The Cat Who Knew Everything
The sun slanted across the padel court where my grandson Mateo and his friends played, their laughter tumbling through the afternoon air like music I remembered from another lifetime. I sat on the bench where Margaret and I watched our own children play, back when the court was new and our knees didn't ache in cold weather.
That's when I saw the orange cat emerge from behind the clubhouse—the same spot where Barnaby, our old tomcat, used to hold court forty years ago. This cat moved with the same deliberate grace, pausing to watch the game with what looked suspiciously like judgment. Cats, I've learned, are the keepers of continuity. They outlast our marriages, our careers, sometimes even our children.
The cat reminded me of the summer of 1978, when Margaret and I bought our first house with the swimming pool we couldn't really afford. Every evening, Barnaby would perch on the diving board, watching our children swim while Margaret and I sat on the patio, exhausted but happy, wondering how we'd pay the mortgage but certain we'd made the right choice.
"Remember when we taught the kids to swim?" I whispered, though Margaret wasn't beside me anymore. She'd been gone three years this autumn.
The orange cat jumped onto the bench beside me, as if to say: *I remember.* Cats know things, see things—the kind of wisdom that comes from observing life without the burden of participating in it. They watch us fall in love, raise children, grow old, and they never seem surprised by any of it.
Mateo waved from the court. "Grandpa! Watch this shot!"

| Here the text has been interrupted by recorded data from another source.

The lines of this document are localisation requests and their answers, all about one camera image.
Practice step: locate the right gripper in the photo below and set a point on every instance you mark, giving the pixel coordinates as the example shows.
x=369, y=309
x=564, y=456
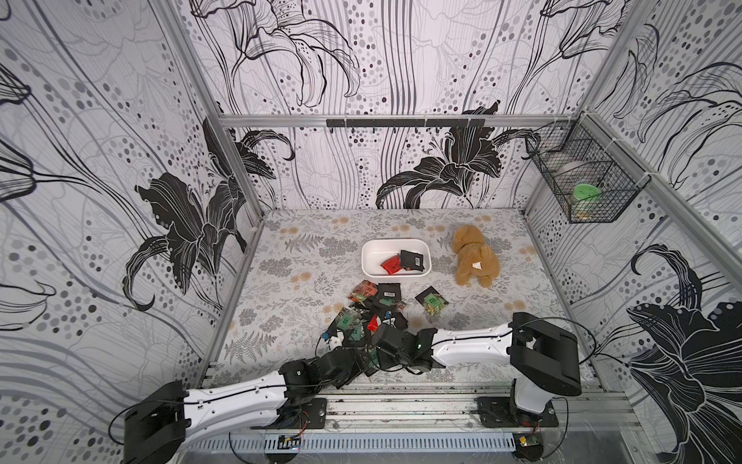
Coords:
x=391, y=337

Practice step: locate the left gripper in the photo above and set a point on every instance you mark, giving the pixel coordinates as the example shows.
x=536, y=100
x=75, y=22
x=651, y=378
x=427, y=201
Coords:
x=357, y=364

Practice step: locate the orange label tea bag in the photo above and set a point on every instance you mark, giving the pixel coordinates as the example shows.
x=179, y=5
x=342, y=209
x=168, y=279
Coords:
x=412, y=261

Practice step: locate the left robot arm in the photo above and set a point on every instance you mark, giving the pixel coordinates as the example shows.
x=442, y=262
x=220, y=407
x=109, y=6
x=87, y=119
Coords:
x=174, y=417

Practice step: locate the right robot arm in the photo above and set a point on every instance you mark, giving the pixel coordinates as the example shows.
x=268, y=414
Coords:
x=545, y=355

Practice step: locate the green tea bag left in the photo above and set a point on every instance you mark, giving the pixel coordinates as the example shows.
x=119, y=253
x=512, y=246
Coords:
x=349, y=323

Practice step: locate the green label tea bag right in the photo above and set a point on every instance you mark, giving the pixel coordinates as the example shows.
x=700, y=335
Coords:
x=432, y=301

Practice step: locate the black barcode tea bag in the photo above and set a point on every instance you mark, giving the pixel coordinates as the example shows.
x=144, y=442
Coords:
x=389, y=296

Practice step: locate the red black tea bag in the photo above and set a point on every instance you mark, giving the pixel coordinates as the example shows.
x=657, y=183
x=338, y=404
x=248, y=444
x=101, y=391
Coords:
x=364, y=292

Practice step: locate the white storage box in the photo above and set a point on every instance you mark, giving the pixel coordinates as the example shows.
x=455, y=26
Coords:
x=375, y=252

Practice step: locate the brown teddy bear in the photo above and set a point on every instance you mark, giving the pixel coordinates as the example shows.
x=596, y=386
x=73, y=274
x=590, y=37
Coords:
x=475, y=259

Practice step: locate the green lid cup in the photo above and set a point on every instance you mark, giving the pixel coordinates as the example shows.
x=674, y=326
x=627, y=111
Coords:
x=585, y=199

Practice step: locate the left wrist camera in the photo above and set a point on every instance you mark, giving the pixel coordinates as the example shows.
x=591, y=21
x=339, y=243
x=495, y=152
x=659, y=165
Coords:
x=335, y=341

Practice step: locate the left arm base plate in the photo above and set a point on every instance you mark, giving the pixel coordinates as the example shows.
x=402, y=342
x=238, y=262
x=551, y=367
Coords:
x=311, y=415

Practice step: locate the white cable duct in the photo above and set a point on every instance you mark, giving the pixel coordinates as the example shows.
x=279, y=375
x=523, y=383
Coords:
x=359, y=443

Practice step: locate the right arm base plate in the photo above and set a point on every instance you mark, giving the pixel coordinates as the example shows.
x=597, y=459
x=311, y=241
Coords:
x=501, y=412

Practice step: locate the black bar on rail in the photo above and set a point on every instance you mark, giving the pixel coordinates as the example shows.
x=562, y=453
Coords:
x=405, y=123

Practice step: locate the black wire basket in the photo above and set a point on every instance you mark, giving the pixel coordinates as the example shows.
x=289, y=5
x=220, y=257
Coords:
x=568, y=154

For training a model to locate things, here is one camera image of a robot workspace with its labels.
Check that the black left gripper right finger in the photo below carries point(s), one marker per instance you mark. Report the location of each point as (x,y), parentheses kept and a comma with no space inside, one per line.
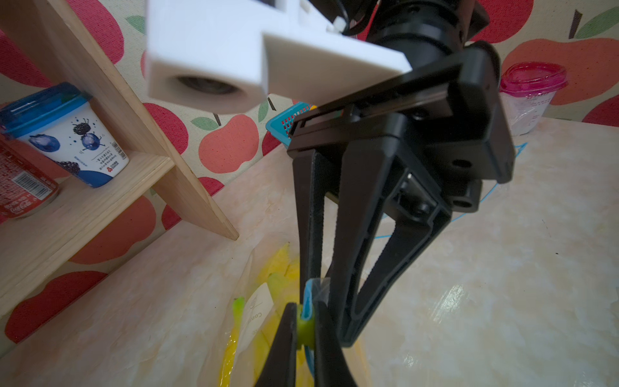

And I realized something profound: the cat, the padel court, the pool we could barely afford—they were never really about those things themselves. They were about the moments they held, the way they held our family together across time. The pool taught our children confidence. The padel court taught them teamwork. And cats? They teach us that presence matters more than anything.
The orange cat purred against my leg as Mateo scored the winning point, and I understood that I wasn't just watching a game. I was witnessing the continuation of everything Margaret and I had started, carried forward by new generations while cats looked on, knowing that love, like them, has nine lives.